**WHAT TO DO:** Down to the last line, set down the material below exactly, excluding pictures.

**MATERIAL PROVIDED:**

**********

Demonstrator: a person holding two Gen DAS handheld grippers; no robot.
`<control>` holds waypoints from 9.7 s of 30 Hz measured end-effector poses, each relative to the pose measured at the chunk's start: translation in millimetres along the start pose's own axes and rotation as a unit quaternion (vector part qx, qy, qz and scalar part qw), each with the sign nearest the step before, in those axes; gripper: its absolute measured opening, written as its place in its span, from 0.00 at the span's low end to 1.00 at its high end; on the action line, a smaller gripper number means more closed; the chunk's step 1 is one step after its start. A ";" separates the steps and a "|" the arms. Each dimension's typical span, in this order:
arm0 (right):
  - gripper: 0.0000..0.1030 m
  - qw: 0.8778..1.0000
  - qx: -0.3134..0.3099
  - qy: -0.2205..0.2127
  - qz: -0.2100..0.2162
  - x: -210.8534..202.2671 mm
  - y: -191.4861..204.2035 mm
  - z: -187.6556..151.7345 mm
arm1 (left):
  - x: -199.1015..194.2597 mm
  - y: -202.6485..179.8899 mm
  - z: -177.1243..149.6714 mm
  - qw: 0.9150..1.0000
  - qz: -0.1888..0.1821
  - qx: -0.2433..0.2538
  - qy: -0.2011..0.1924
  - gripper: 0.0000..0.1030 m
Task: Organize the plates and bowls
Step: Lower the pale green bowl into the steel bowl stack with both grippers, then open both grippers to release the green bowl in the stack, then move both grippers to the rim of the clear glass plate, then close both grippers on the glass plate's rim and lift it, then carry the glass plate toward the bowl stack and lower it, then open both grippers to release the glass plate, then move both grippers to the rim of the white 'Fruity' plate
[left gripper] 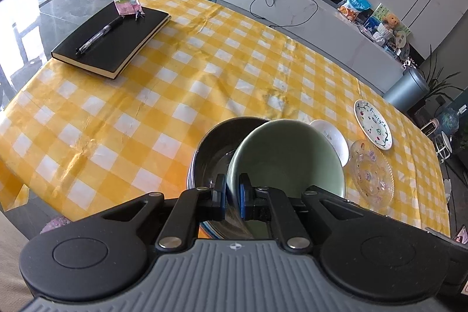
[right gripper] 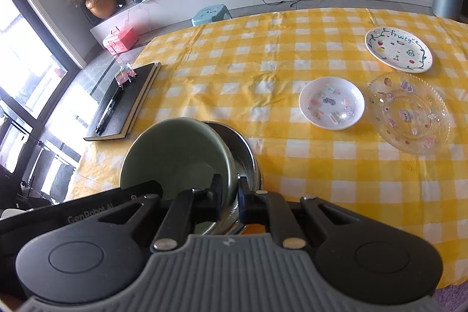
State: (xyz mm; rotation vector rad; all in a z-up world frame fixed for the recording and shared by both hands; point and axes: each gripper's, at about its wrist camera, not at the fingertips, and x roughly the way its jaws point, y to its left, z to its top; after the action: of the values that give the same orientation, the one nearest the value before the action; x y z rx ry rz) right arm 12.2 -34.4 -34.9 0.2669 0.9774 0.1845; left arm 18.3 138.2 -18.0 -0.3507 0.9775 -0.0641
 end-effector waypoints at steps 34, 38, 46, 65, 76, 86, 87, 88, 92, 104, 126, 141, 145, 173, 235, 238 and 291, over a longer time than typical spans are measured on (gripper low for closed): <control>0.12 0.999 -0.038 -0.006 -0.013 13.3 6.1 -0.4 | 17.3 -3.6 2.4 0.998 0.053 0.041 0.007 0.06; 0.20 0.999 -0.039 -0.029 -0.012 1.2 6.4 2.3 | 16.4 -6.8 2.7 0.997 0.059 0.045 0.002 0.07; 0.27 0.999 -0.027 -0.035 -0.012 -5.1 -0.4 2.0 | 1.5 -10.0 4.2 0.997 0.060 0.044 -0.028 0.17; 0.45 0.997 0.023 -0.067 -0.017 -38.5 -40.7 1.0 | -22.4 -59.0 -6.6 0.993 0.020 0.091 -0.072 0.38; 0.47 0.992 0.077 -0.083 -0.046 -56.1 -99.2 -6.2 | -10.8 -101.5 -23.7 0.991 -0.008 0.120 -0.058 0.39; 0.58 0.985 0.056 -0.142 -0.085 -60.9 -131.9 -19.5 | 15.0 -134.3 -35.6 0.990 -0.030 0.133 -0.042 0.39; 0.61 0.985 0.050 -0.141 -0.090 -59.7 -134.5 -20.1 | 17.5 -137.3 -36.4 0.990 -0.031 0.134 -0.042 0.39; 0.62 0.984 0.050 -0.142 -0.095 -58.5 -138.3 -20.4 | 19.9 -139.6 -36.9 0.989 -0.031 0.135 -0.043 0.39; 0.66 0.982 0.073 -0.141 -0.103 -52.9 -156.3 -19.7 | 30.5 -146.1 -37.6 0.990 -0.033 0.132 -0.046 0.39; 0.59 0.983 0.117 -0.125 -0.071 -29.1 -206.9 -16.7 | 73.7 -158.3 -37.9 0.991 -0.048 0.119 -0.038 0.40; 0.28 0.979 0.128 -0.117 -0.109 10.2 -279.3 20.7 | 153.2 -183.4 -29.1 0.993 -0.079 0.083 0.003 0.39; 0.13 0.982 0.142 -0.104 -0.074 35.5 -294.5 38.4 | 176.1 -187.1 -23.0 0.993 -0.078 0.083 0.005 0.29; 0.12 0.980 0.154 -0.101 -0.069 40.3 -299.5 41.4 | 179.0 -188.1 -22.3 0.993 -0.078 0.092 -0.002 0.24; 0.07 0.977 0.181 -0.097 -0.053 18.8 -283.5 21.8 | 142.8 -179.0 -27.0 0.992 -0.070 0.106 -0.019 0.13; 0.09 0.988 0.116 -0.044 -0.089 -4.6 -205.1 -57.9 | 90.8 -142.7 -92.0 0.986 0.040 0.165 0.004 0.13; 0.09 0.988 0.116 -0.044 -0.090 -4.7 -204.9 -57.9 | 90.9 -143.8 -92.8 0.985 0.044 0.168 0.002 0.13; 0.31 0.979 0.115 -0.121 -0.120 7.4 -223.5 2.6 | 127.0 -199.7 -20.2 0.986 -0.030 0.157 -0.042 0.32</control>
State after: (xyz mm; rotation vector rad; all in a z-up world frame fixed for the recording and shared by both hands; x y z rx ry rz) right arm 26.1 -245.5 -107.4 0.3715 0.7802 -0.1795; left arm 93.8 -81.8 -66.0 -0.0921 0.8569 -0.2523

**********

**RESPONSE FOR THIS EXERCISE:**
Demonstrator: a person holding two Gen DAS handheld grippers; no robot.
`<control>` holds waypoints from 9.7 s of 30 Hz measured end-effector poses, each relative to the pose measured at the chunk's start: translation in millimetres along the start pose's own axes and rotation as a unit quaternion (vector part qx, qy, qz and scalar part qw), each with the sign nearest the step before, in those axes; gripper: its absolute measured opening, written as its place in its span, from 0.00 at the span's low end to 1.00 at its high end; on the action line, a smaller gripper number means more closed; the chunk's step 1 is one step after its start. A ";" separates the steps and a "|" the arms. Each dimension's typical span, in this order:
arm0 (right):
  - gripper: 0.0000..0.1030 m
  - qw: 0.8778..1.0000
  - qx: -0.3134..0.3099
  - qy: -0.2205..0.2127
  - qz: -0.2100..0.2162
  - x: -210.8534..202.2671 mm
  - y: -191.4861..204.2035 mm
  - z: -187.6556..151.7345 mm
arm1 (left):
  - x: -199.1015..194.2597 mm
  - y: -202.6485..179.8899 mm
  - z: -177.1243..149.6714 mm
  - qw: 0.9150..1.0000
  - qz: -0.1888..0.1821
  - qx: -0.2433..0.2538
  - qy: -0.2011..0.1924
  - gripper: 0.0000..0.1030 m
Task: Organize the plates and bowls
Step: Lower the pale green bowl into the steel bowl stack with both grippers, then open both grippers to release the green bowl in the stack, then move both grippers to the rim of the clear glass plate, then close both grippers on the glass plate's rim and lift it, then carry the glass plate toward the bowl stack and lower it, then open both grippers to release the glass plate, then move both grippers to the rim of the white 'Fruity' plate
[left gripper] 
[right gripper] 
State: (xyz mm; rotation vector rad; all in a z-up world frame fixed for the recording and shared by both hands; point and axes: each gripper's, at about its wrist camera, not at the fingertips, and x roughly the way its jaws point, y to its left, z to its top; after the action: of the values that give the same orientation, the one nearest the value before the action; x y z rx ry rz) right arm 12.2 -34.4 -34.9 0.2669 0.9774 0.1845; left arm 18.3 138.2 -18.0 -0.3507 0.9775 -0.0641
 end-effector waypoints at steps 34, 38, 46, 65, 76, 86, 87, 88, 92, 104, 126, 141, 145, 173, 235, 238 and 291, over a longer time than typical spans are measured on (gripper low for closed): <control>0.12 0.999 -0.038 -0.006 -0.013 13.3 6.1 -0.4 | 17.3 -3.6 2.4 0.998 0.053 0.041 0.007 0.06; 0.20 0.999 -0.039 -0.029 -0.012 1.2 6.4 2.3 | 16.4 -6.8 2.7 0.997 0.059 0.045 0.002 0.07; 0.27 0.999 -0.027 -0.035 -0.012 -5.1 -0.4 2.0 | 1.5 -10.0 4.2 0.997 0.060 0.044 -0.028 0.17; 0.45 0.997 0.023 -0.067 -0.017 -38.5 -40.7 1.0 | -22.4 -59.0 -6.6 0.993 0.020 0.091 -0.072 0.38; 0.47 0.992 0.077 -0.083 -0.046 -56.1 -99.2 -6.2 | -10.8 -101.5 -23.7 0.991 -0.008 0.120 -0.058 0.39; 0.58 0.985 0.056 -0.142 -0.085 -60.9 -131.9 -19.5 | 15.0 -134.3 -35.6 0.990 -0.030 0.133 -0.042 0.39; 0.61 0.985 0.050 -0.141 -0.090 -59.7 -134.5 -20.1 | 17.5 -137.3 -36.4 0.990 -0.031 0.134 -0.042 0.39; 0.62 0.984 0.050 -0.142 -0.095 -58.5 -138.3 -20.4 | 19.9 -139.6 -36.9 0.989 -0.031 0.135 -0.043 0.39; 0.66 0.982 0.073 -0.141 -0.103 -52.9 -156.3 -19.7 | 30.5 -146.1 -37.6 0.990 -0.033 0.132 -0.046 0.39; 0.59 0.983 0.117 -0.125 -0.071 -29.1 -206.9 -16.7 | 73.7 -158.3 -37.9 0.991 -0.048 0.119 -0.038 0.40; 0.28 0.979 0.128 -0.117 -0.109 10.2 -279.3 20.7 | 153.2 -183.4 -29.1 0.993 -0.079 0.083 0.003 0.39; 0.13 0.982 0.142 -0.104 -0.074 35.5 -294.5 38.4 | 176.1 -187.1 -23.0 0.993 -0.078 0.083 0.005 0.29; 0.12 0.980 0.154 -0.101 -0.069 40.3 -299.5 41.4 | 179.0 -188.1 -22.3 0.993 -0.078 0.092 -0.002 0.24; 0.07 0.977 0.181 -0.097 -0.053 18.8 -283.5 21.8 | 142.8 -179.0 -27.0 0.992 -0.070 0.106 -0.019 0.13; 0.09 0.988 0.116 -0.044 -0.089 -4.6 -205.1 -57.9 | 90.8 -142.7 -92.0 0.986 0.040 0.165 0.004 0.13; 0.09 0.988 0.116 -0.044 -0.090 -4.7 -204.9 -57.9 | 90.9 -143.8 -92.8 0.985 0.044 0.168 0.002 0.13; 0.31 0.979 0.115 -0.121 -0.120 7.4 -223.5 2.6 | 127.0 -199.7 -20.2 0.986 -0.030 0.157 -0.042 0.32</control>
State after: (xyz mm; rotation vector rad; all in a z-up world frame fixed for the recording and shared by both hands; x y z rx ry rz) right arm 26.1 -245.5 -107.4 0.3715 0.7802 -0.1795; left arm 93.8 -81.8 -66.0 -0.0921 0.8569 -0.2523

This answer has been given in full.